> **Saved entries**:
=== Section Start ===

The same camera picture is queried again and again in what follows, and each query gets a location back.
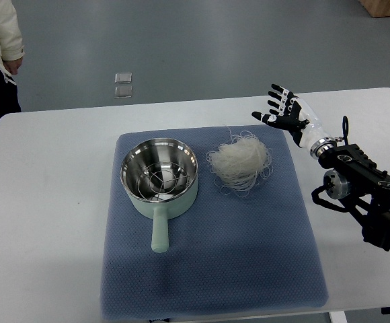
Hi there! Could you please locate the metal floor plate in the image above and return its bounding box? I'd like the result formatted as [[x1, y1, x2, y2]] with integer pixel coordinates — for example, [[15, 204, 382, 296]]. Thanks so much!
[[114, 72, 132, 84], [114, 85, 132, 98]]

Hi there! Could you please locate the blue grey textured mat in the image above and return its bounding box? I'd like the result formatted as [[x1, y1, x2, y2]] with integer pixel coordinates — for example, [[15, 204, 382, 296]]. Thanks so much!
[[101, 125, 328, 321]]

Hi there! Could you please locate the lower metal floor plate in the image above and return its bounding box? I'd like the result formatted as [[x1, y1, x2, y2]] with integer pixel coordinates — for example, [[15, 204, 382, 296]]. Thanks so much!
[[114, 85, 132, 98]]

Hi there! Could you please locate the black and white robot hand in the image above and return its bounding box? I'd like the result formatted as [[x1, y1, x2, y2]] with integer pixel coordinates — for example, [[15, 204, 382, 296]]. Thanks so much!
[[251, 84, 329, 151]]

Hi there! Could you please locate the upper metal floor plate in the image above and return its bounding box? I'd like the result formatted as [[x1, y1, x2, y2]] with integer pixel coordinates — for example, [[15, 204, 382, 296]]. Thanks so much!
[[114, 72, 132, 84]]

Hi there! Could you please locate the white vermicelli bundle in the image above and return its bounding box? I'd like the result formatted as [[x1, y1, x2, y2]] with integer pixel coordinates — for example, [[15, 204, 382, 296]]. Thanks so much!
[[205, 127, 274, 198]]

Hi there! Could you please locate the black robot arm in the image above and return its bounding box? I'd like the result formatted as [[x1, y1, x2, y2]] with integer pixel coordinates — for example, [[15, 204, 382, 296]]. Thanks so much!
[[311, 116, 390, 251]]

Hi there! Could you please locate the mint green steel pot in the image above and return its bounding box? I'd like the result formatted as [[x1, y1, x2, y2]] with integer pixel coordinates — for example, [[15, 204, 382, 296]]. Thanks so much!
[[120, 138, 198, 253]]

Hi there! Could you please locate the wire steaming rack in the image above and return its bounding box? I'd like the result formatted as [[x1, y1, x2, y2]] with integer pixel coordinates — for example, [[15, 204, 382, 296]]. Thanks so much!
[[135, 161, 194, 202]]

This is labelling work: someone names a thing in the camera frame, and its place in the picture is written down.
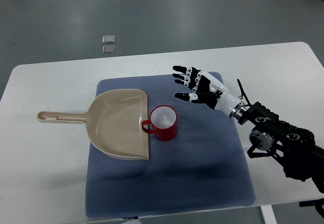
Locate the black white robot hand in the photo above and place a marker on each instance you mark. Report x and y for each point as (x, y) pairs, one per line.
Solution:
(206, 89)

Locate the red cup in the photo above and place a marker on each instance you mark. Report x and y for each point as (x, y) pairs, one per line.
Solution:
(162, 123)

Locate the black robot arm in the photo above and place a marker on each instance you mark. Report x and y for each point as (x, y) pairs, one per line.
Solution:
(292, 147)

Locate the beige plastic dustpan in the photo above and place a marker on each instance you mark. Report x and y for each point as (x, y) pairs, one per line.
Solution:
(113, 123)

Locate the blue-grey mat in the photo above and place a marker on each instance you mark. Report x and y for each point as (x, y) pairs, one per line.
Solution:
(203, 167)

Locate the lower metal floor plate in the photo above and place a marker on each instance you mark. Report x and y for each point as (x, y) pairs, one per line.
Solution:
(108, 49)

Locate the metal floor plate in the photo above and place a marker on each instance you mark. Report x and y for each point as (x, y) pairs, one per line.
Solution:
(108, 39)
(108, 49)

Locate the upper metal floor plate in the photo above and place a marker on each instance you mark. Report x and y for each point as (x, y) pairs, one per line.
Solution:
(108, 39)

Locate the white table leg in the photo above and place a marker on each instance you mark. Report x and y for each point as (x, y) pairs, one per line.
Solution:
(268, 214)

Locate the black device at edge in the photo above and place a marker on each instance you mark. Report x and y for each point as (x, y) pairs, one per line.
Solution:
(318, 204)

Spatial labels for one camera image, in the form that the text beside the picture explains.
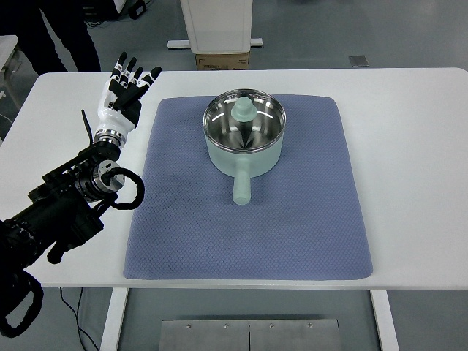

=== Section End ===

Search the entries above for the word "camera" and count the lines that hold it. Reply with only that number.

3